She thinks back to their first meeting—Rio playing her music, acting like she knew better than Agatha. Fixing her song. God. Agatha had wanted to hurt her back then, to shove her around, show her her place.

 

Rio had resisted and bent in equal measure. She’d demanded, with her actions, to be treated as an equal. And Agatha had known, sitting on that piano bench, watching the intern drum to her heart’s content, that Rio was a star.

 

And Agatha, well… she was into it. She is still into it.

 

Which is why Rio not calling pissed her off. Agatha doesn’t chase people. But she went after Rio, and her stupid chocolate kisses, and into her bed—and woke up the next morning to an empty bed and the awful sounds of off-key piano notes.

 

They’d drunk coffee, and Agatha had tried to get her to play the song right—with little success—before dragging her back into bed with the excuse that she needed to wipe the memory from her brain to see Rio in a good light again.

 

Agatha had fun. Which shouldn’t be strange, but it caught her off guard. In truth, she'd met Rio without any intentions of ending up here—and maybe that’s where she went wrong. Because she liked her before she had her. And now it’s fucking with her head.

 

And it’s not just that. They didn’t even have sex last night. If they had, Agatha could rationalize it. But they just made out for a while, and when Agatha tried to pull Rio’s t-shirt off, she grabbed her hand and asked if they could just sleep.
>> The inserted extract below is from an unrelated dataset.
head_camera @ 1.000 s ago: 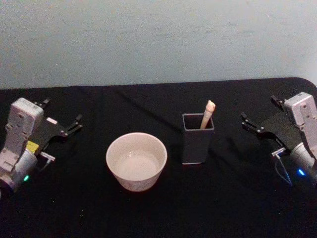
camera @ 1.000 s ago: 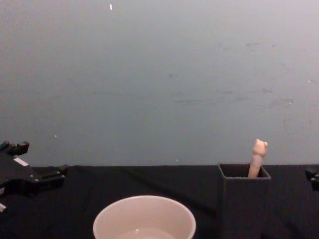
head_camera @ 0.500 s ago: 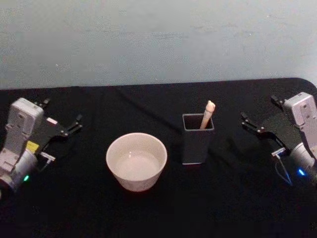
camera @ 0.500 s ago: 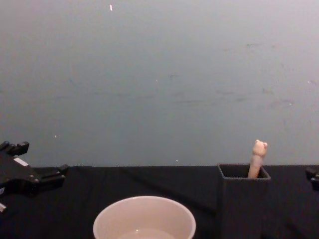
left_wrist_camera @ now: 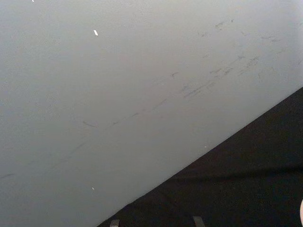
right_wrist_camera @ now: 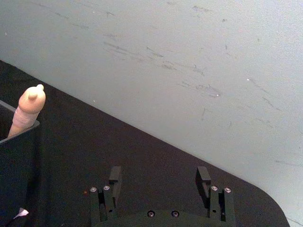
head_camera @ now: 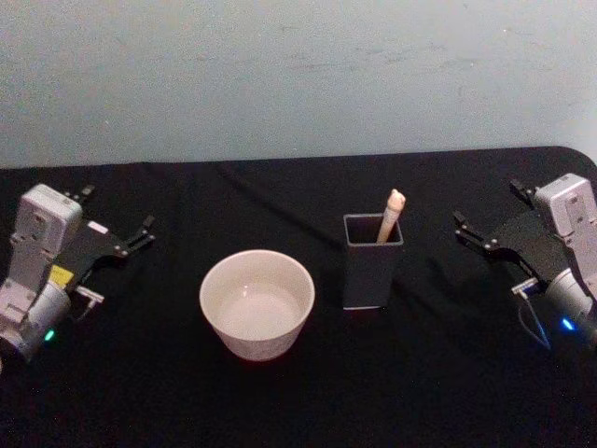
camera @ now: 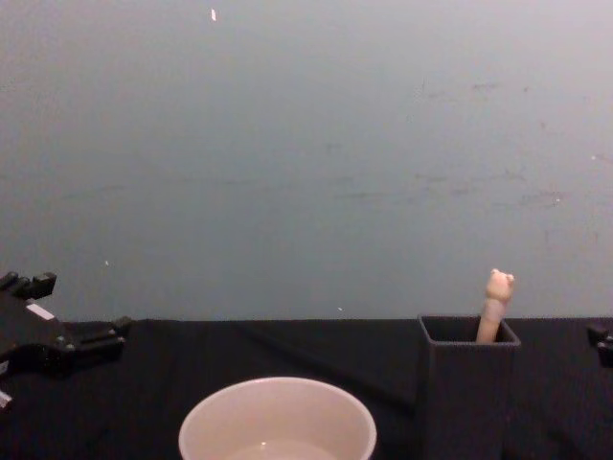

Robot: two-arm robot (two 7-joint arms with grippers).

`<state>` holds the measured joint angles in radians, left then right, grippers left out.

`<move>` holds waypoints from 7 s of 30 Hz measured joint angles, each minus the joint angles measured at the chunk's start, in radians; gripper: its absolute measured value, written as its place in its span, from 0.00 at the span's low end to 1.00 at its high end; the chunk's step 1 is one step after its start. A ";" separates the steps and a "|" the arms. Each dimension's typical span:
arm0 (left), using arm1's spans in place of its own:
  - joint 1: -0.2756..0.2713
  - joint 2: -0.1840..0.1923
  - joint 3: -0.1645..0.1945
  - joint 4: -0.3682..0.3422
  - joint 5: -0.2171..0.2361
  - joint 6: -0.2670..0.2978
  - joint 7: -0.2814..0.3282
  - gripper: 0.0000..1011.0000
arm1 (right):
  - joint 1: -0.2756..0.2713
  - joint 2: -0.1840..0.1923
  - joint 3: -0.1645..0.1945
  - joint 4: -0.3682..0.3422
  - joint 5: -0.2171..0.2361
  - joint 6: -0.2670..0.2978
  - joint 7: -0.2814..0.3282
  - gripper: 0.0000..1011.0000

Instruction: Pick up the stirring spoon with one hand, stir inside the cup, then place it back in its original position.

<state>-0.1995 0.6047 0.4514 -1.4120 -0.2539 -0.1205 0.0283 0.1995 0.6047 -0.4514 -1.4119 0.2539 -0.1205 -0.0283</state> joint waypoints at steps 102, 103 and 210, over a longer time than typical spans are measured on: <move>0.000 0.000 0.000 0.000 0.000 0.000 0.000 0.99 | 0.035 -0.215 0.083 -0.027 0.248 0.187 0.312 0.25; 0.000 0.000 0.000 0.000 0.000 0.000 0.000 0.99 | 0.035 -0.215 0.083 -0.027 0.248 0.187 0.312 0.22; 0.000 0.000 0.000 0.000 0.000 0.000 0.000 0.99 | 0.247 -0.364 -0.125 0.317 0.072 -0.302 0.743 0.21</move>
<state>-0.1995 0.6047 0.4514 -1.4120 -0.2539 -0.1205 0.0283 0.4466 0.2404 -0.5765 -1.0946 0.3264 -0.4225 0.7151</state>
And Agatha had nodded, dumbly. And that was that?

 

When her second cigarette dies out, Agatha decides the chill of the night isn’t worth it and steps back inside, sitting at the foot of the bed, gathering her thoughts.

 

Rio stirs again, moving blindly in the dark. “Are you leaving?”

 

Agatha shakes her head, climbing into bed with a sigh. “Just went for a smoke.”

 

“So you don’t just smoke after sex, then,” Rio says, like she’s conducting a field study and Agatha is her subject. Agatha can just make out the smile in the dark.

 

“Sometimes I smoke before,” Agatha replies, seductively.

 

Rio shakes her head with a quiet laugh.

 

“I’m just saying… I’m leaving tomorrow, y’know, and it’s two whole weeks before you get another chance with me…”

 

Rio rolls her eyes, like the idea of her not getting another chance with Agatha is ridiculous. It is. Rio is not supposed to know that though.

 

Rio stares at her for a moment, thoughtful. “Come here.”

 

Agatha stays rooted on the spot, caught in the fond tilt of Rio's voice when she speaks. “What—?” She cuts herself off, because Rio is looking at her like she’s trying to read her mind and not listening at all. 

 

“Do you–I—” Rio stammers, and Agatha exhales, tired. She wants to laugh, but Rio’s eyebrows are furrowed, her expression intense—like she’s trying to get inside her head.

 

“Choose a sentence and stick with it,” Agatha says. She means to sound cutting, but her voice comes out more like a whine—breathless. She wants to hide under the covers. Maybe jump off the balcony and run into the night.

 

What the fuck was that?

 

Rio cups her face—warm fingers around her jaw, brown eyes soft in a way that has no business existing in... whatever this thing is between them. Just a pair of… lesbians?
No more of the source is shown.